Step 1 – Connect a Kubernetes cluster

Scoutflo needs a view of your runtime environment to investigate incidents.

At a high level you will:

  1. Install the Scoutflo Agent in your cluster (via Helm)

  2. Verify the agent is Running and has read‑only access

  3. Confirm that services and pods start appearing in Scoutflo

What the agent sends:

  • Cluster topology (services, pods, deployments, HPA)

  • Node‑level metrics (CPU, memory pressure)

  • Kubernetes events (restarts, failures, CrashLoopBackOff, etc.)

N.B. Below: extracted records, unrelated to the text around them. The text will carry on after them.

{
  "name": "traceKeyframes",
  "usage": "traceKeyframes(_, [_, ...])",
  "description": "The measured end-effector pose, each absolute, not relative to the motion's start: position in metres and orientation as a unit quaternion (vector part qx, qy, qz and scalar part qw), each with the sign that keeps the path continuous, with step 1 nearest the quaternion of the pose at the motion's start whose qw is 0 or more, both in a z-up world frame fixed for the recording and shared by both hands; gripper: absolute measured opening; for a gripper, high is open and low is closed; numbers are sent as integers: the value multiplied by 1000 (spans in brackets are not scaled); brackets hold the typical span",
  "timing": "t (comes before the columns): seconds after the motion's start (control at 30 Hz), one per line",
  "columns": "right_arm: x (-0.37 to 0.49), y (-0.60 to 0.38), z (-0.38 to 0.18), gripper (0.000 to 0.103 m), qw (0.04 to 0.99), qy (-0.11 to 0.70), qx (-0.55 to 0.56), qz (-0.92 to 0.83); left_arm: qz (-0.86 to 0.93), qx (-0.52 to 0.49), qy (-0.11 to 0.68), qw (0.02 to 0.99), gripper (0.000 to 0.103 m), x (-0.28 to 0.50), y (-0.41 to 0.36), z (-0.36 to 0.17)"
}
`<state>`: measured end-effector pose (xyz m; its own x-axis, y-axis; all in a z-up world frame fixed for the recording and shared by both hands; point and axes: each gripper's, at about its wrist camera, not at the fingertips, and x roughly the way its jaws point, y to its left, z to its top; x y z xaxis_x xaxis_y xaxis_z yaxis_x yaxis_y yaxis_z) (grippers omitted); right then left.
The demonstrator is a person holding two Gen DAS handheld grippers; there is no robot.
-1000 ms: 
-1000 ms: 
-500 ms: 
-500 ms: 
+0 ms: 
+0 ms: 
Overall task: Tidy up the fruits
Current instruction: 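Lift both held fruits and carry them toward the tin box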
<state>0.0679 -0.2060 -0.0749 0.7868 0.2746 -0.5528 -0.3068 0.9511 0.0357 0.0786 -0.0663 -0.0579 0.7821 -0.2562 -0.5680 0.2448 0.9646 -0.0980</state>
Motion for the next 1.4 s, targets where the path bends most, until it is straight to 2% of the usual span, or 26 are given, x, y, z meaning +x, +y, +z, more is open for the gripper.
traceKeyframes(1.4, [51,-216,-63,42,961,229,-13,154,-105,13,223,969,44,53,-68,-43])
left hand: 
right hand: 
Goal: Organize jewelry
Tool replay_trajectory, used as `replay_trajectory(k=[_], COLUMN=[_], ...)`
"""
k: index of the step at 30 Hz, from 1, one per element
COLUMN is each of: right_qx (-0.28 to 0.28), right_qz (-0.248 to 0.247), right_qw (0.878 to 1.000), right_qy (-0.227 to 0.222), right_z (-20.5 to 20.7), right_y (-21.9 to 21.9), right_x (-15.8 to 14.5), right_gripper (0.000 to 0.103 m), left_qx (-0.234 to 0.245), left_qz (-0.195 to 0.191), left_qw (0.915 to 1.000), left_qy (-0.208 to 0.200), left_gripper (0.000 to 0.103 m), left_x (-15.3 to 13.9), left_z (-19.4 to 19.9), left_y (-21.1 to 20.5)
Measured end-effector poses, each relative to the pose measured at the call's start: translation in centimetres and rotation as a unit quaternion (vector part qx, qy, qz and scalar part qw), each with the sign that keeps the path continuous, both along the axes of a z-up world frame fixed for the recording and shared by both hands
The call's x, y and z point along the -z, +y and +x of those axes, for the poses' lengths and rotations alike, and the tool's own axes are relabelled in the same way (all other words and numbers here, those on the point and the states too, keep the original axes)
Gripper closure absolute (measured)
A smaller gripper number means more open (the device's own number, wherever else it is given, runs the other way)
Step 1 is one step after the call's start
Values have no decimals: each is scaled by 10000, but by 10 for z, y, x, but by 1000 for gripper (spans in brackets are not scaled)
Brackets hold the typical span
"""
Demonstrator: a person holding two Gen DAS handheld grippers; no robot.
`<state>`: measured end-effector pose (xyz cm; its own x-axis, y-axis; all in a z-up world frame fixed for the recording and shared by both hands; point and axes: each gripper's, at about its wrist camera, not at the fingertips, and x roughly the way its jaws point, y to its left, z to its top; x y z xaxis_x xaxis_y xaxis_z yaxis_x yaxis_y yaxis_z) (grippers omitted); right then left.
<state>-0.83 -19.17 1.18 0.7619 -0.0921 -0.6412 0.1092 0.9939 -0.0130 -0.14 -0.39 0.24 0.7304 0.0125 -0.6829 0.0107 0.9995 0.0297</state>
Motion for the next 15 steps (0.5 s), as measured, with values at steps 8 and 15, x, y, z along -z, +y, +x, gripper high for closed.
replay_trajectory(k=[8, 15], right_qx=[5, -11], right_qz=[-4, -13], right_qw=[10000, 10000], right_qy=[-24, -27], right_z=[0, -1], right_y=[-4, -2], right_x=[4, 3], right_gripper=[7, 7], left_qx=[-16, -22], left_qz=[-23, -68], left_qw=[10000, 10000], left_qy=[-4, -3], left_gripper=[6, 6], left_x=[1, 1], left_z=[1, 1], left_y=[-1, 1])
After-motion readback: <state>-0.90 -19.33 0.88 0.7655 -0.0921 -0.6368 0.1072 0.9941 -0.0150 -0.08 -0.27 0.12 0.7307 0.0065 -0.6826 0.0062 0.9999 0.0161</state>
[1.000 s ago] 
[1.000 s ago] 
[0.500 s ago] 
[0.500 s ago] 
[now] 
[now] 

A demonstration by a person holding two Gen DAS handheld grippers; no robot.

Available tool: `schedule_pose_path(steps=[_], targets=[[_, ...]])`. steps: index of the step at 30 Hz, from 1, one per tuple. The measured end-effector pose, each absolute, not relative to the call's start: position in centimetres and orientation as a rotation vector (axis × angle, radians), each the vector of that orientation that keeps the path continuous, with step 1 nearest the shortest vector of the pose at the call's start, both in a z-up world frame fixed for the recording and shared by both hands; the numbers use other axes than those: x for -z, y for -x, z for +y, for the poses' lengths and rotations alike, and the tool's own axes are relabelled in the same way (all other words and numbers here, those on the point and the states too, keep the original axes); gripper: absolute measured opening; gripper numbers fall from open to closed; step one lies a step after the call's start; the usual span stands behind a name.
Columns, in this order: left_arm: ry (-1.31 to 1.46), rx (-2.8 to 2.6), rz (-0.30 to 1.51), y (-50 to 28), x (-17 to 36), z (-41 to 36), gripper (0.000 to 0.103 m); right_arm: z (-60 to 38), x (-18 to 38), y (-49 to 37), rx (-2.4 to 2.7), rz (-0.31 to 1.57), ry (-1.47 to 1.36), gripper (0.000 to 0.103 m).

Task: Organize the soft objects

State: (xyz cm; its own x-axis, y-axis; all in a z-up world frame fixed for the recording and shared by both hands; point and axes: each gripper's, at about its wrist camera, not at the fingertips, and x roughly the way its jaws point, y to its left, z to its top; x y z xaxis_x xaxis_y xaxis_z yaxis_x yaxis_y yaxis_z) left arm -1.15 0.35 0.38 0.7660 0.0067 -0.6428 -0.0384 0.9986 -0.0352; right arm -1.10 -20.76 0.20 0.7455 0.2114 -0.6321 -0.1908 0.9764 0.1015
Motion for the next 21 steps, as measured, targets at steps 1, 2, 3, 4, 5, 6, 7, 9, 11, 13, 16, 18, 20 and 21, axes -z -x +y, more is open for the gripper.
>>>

➡️ Do this now: Follow “Kubernetes (Helm Agent)” in the Integrations page for the exact Helm commands, RBAC requirements, and troubleshooting steps.


Step 2 – Connect your cloud provider

Scoutflo uses cloud integrations to understand:

  • Where your workloads actually run (regions, instances, clusters)

  • What infra‑level changes happened around an incident (deployments, scaling, config changes)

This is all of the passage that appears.